Financial fraud and asset recovery in Turkey

Fraud is the obtaining of a financial advantage through dishonesty or deceit, and it happens much more often than people think. Fraud involves but it not limited to hiding, falsifying, stealing, misreporting or omitting facts. It is done to obtain a benefit. Being a victim of fraud can have a devastating impact on your savings, your business, and your overall well-being. Our experienced financial fraud and asset recovery lawyers advise on complex, high-value, cross-border fraud and asset tracing matters including cyber fraud, accounting fraud, misrepresentation, asset dissipation, invoice fraud, bribery and secret commissions, banking fraud, money laundering and white-collar crime. Time is of the essence when dealing with fraudulent parties. We act quickly and aggressively to reclaim stolen funds, wherever they may be. The firm is aware that misunderstandings can often lead to false accusations. We have experience in both pursuing and defending claims for fraud.

fraud and asset recovery in Turkey

Financial fraud and asset recovery in Turkey

Fraud is any act with the objective of intentionally misleading another in order to obtain a benefit. Fraud usually occurs when money or other assets are taken from you through deception or criminal activity. Fraud involves but it not limited to hiding, falsifying, stealing, misreporting or omitting facts. It is done to obtain a benefit.

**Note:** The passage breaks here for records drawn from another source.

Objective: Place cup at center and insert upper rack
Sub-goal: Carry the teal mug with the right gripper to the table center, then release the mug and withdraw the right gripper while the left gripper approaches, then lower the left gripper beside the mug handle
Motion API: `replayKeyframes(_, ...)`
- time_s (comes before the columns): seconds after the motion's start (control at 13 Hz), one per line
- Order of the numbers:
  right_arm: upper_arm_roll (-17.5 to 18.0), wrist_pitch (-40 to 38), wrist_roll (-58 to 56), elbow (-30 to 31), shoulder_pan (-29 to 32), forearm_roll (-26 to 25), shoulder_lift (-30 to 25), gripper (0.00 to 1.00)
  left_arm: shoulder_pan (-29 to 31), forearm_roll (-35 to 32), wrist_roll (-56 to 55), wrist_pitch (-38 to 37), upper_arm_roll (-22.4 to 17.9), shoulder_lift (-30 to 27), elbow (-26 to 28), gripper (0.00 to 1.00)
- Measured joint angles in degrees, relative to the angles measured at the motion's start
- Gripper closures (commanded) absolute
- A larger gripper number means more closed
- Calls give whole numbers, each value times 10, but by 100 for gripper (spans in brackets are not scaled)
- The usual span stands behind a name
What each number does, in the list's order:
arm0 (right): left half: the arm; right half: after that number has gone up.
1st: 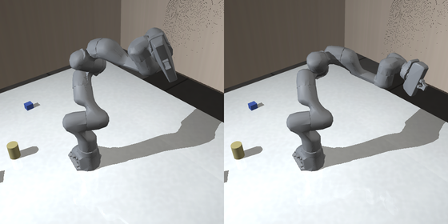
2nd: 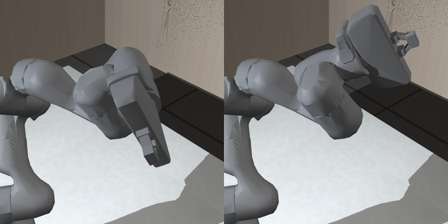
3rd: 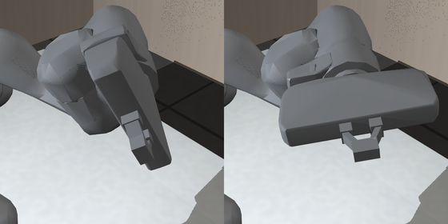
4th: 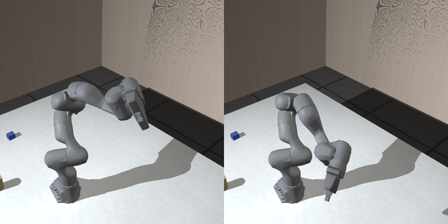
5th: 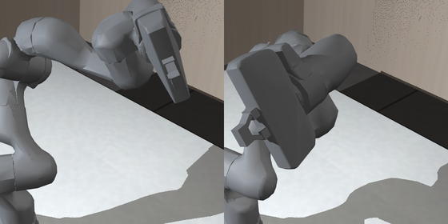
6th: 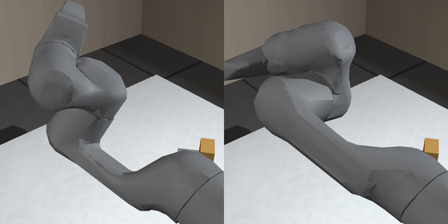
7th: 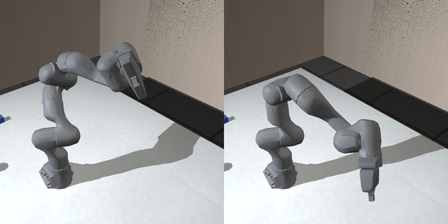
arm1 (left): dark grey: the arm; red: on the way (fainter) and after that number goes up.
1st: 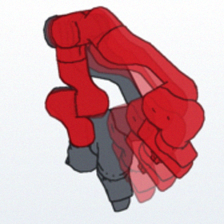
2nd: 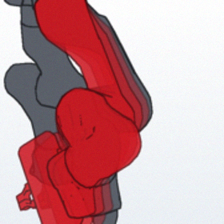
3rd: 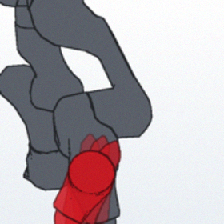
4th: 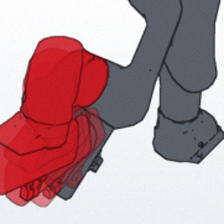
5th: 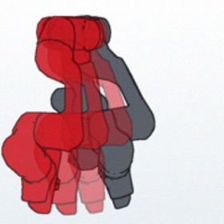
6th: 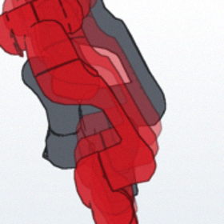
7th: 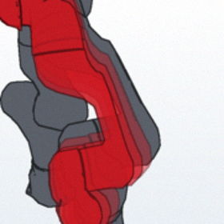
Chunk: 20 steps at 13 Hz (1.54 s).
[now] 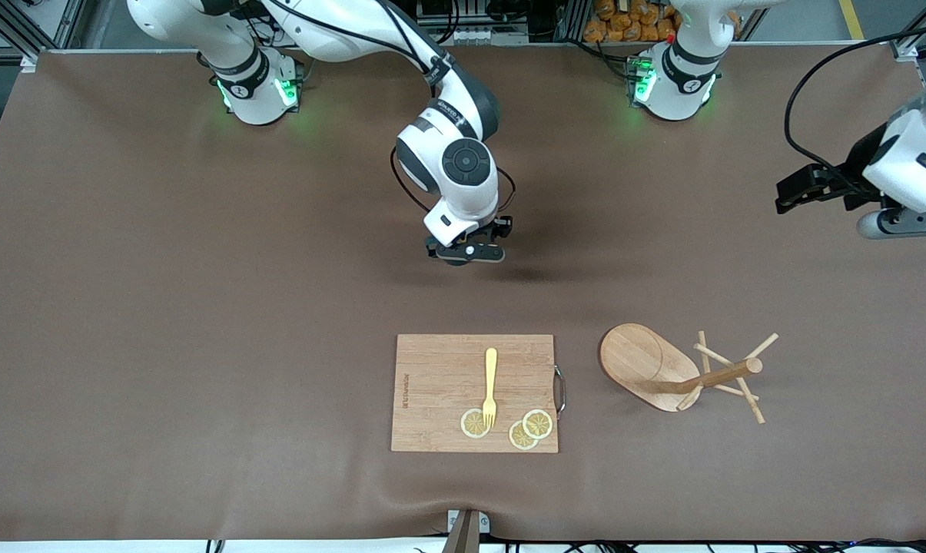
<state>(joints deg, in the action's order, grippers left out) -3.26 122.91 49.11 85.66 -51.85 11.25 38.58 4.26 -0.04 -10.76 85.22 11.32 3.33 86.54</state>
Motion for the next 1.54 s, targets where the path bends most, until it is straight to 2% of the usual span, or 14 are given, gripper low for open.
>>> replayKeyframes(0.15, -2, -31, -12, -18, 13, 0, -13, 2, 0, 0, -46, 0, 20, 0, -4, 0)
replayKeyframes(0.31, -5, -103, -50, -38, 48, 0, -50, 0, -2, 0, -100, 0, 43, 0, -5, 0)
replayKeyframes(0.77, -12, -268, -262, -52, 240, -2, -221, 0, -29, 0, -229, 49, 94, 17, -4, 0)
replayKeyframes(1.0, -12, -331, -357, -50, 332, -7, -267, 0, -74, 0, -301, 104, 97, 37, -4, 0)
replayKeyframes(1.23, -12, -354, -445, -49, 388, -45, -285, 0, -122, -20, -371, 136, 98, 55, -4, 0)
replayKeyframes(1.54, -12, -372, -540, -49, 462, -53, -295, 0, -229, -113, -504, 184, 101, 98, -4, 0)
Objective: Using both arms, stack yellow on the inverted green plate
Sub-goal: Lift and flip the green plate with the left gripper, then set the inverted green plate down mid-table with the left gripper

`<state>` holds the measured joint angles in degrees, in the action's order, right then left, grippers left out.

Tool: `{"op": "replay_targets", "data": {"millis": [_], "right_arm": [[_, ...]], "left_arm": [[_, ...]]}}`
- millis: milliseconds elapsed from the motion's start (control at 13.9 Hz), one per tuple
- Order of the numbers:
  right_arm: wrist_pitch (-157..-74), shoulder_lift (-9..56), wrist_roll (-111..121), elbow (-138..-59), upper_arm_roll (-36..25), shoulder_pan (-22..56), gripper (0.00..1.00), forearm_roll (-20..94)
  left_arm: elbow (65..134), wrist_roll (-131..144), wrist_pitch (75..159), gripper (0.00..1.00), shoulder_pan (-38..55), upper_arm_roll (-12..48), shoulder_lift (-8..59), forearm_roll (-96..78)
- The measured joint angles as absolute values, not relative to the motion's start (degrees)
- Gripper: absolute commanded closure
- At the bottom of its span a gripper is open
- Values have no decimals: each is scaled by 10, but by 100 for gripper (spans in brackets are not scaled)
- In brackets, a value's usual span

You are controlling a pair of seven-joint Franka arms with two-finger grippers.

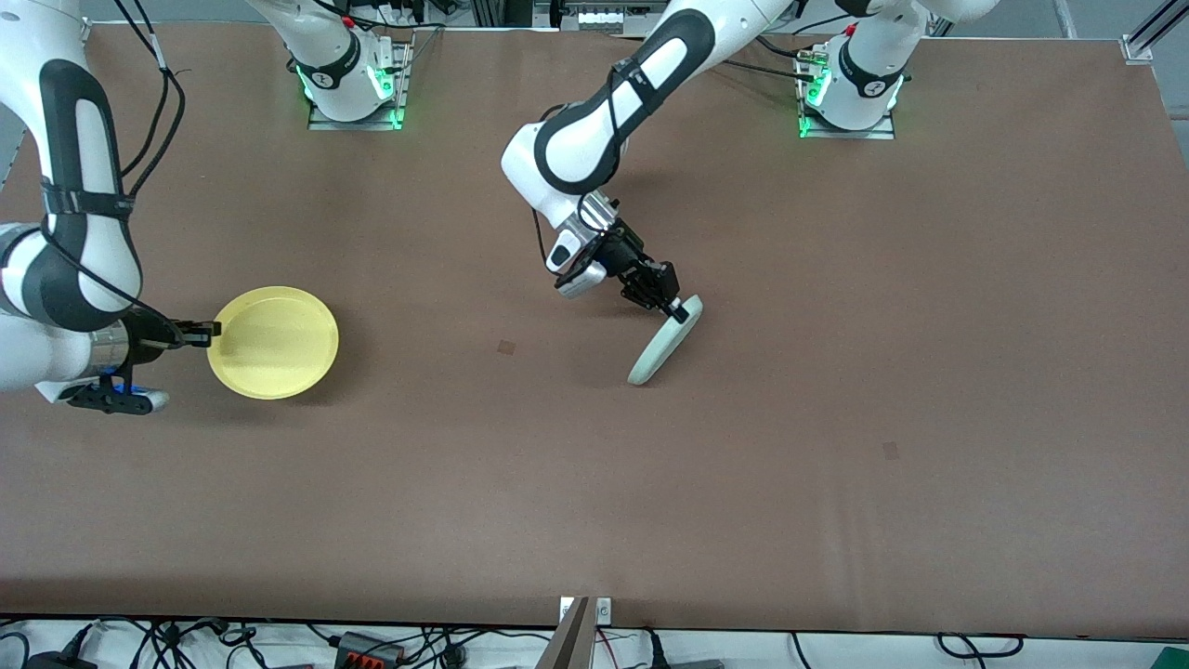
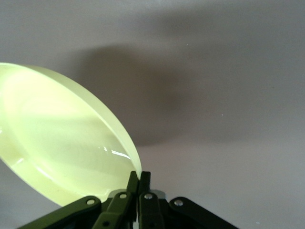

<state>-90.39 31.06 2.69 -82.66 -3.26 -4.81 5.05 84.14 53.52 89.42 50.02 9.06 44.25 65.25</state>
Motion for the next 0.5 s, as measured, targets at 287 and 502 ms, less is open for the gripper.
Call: {"op": "replay_targets", "data": {"millis": [287,502], "right_arm": [[-869,303,28,-812,-30,-43,100,46],[-854,303,40,-811,-28,-43,100,25]], "left_arm": [[838,543,944,0,504,90,448,640],[823,546,1055,0,481,87,442,510]]}}
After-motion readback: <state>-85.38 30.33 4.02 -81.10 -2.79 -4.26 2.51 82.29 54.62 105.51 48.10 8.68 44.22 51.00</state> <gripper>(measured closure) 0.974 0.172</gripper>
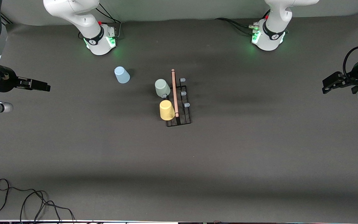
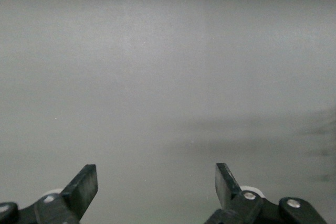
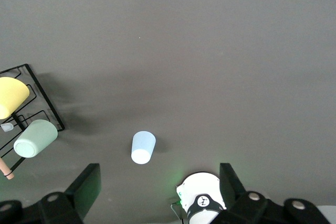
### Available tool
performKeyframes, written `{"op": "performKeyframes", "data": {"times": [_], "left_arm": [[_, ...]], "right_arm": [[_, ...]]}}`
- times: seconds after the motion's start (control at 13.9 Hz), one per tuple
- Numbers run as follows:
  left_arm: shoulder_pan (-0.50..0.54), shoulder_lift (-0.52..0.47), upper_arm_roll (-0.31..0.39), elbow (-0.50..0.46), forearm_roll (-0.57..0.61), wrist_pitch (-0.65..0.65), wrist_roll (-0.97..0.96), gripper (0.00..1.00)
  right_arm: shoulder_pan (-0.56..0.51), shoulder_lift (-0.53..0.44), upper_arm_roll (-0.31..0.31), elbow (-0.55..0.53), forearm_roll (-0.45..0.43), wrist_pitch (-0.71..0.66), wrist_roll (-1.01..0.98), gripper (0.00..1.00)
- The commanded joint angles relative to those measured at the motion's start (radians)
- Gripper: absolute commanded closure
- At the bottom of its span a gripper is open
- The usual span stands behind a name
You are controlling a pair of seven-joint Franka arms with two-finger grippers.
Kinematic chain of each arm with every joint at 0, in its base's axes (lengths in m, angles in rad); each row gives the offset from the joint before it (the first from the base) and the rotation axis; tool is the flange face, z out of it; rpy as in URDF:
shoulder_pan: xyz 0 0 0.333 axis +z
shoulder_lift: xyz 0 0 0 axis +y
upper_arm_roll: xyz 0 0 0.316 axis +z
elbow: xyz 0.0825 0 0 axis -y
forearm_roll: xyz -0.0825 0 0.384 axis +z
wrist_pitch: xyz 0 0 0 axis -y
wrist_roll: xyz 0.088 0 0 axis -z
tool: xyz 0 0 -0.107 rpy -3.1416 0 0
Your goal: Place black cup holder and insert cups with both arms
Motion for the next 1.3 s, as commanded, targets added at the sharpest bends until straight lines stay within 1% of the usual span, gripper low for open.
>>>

The key trends and predictions

In times of economic uncertainty, fraud typically increases. And these are certainly economically uncertain times. Fraud has been on the rise over recent years and that trend is set to continue. The motivation and opportunity to commit fraud increases as financial pressures loom over individuals and businesses. We are also set to see a continued increase in insolvencies as the impact of the pandemic and other global events set in. The rising awareness on fraud incidents means frauds which might have otherwise continued or remained concealed are more likely to be uncovered. With all of this in mind, a crystal ball is not required to predict that we are likely to see a significant uptick in fraud-based claims emerging over the next couple of years.

One should not ignore the fact that the internet has become a fertile ground for large scale fraud. Every day, hackers, internet retailers, wholesalers, crypto scammers, and credit card processors are keeping money or products that do not belong to them. The anonymity the internet provides, its global nature, and the lack of human contact make it relatively easy to steal someone else’s property.

Steps for the victim of a fraud

For any client the first 24 hours dealing with a suspected international fraud are often the most crucial. Whilst securing and recovering assets are a priority, decisions and actions taken during this crucial, uncertain and difficult period can have long lasting ramifications.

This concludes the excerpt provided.